____ Task inputs

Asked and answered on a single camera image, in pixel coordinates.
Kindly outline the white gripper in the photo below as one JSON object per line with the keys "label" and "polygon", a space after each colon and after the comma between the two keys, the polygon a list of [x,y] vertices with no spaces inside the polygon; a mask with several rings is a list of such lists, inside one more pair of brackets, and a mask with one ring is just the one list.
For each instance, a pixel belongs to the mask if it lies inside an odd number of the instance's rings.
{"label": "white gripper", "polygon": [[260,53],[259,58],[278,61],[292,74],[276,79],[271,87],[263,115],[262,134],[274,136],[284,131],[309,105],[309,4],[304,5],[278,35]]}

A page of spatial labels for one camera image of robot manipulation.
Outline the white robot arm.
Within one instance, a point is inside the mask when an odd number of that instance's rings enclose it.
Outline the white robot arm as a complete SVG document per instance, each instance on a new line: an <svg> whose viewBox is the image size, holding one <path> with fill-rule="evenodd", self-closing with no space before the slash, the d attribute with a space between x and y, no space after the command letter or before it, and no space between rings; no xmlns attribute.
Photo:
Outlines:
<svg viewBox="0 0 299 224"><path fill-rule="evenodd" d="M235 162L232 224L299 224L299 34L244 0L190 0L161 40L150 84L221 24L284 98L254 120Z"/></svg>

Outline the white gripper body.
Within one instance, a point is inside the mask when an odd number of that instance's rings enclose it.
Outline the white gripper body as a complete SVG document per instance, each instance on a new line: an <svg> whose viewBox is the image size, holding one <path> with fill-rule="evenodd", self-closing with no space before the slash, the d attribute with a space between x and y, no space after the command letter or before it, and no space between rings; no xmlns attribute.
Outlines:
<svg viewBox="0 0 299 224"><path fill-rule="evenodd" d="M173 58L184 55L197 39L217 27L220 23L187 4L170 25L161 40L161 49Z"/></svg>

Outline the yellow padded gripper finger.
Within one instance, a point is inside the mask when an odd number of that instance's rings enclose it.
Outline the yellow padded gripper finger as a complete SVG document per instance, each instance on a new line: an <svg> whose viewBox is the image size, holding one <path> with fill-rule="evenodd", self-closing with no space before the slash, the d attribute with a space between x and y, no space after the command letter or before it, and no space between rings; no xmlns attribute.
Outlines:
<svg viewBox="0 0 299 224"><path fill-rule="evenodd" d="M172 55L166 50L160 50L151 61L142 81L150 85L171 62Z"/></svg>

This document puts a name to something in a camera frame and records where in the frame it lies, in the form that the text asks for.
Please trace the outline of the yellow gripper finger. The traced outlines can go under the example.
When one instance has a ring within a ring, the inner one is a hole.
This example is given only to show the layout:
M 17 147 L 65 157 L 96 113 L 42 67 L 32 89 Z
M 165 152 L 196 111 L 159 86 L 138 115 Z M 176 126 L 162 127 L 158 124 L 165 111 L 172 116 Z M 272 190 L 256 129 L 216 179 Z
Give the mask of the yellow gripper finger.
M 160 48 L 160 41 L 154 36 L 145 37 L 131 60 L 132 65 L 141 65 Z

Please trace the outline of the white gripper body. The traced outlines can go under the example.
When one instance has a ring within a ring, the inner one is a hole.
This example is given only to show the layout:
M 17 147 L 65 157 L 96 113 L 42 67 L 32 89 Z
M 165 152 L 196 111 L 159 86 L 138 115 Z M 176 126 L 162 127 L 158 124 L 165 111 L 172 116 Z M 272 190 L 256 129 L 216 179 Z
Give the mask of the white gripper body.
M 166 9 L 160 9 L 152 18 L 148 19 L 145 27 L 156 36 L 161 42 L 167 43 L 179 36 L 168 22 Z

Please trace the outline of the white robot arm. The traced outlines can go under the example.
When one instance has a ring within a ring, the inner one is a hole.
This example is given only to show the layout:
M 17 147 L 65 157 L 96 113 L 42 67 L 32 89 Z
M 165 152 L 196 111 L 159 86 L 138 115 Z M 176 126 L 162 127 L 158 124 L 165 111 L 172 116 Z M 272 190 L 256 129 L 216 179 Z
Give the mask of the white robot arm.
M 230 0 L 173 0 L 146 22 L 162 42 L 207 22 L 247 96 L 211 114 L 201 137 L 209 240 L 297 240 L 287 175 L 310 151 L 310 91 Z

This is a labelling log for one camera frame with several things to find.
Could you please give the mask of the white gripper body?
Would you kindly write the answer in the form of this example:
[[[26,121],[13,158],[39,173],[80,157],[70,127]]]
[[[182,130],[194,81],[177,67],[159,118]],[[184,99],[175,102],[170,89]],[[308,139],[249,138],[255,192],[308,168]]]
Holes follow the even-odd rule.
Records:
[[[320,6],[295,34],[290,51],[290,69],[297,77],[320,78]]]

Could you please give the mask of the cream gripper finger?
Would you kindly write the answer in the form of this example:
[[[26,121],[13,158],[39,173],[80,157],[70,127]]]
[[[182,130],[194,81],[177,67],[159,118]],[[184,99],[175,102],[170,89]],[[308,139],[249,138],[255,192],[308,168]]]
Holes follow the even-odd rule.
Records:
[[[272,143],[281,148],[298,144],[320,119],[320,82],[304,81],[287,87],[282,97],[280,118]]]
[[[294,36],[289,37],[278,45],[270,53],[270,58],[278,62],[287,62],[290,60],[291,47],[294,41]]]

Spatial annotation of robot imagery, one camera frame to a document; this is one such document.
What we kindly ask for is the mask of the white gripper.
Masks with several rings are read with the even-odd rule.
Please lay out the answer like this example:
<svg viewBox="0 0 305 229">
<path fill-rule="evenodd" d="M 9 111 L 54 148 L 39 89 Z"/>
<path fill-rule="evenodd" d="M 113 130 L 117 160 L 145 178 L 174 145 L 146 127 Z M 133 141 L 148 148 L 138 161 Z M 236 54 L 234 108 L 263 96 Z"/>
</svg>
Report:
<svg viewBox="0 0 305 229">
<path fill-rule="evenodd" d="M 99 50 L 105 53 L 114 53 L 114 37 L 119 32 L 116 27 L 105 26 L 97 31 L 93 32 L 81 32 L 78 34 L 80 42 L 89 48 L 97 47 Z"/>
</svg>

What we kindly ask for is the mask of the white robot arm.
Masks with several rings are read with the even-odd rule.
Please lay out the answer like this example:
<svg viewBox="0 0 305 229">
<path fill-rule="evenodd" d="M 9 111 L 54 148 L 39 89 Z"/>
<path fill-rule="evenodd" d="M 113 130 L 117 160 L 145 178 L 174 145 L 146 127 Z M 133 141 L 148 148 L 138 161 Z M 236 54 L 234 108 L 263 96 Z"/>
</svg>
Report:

________

Your objective: Note every line above where the string "traced" shows up, and copy those lines.

Exercise response:
Please trace the outline of the yellow gripper finger. The traced outlines can go under the example.
Please trace the outline of the white gripper body. The traced outlines can go under the example.
Please trace the outline of the white robot arm. The traced outlines can go under the example.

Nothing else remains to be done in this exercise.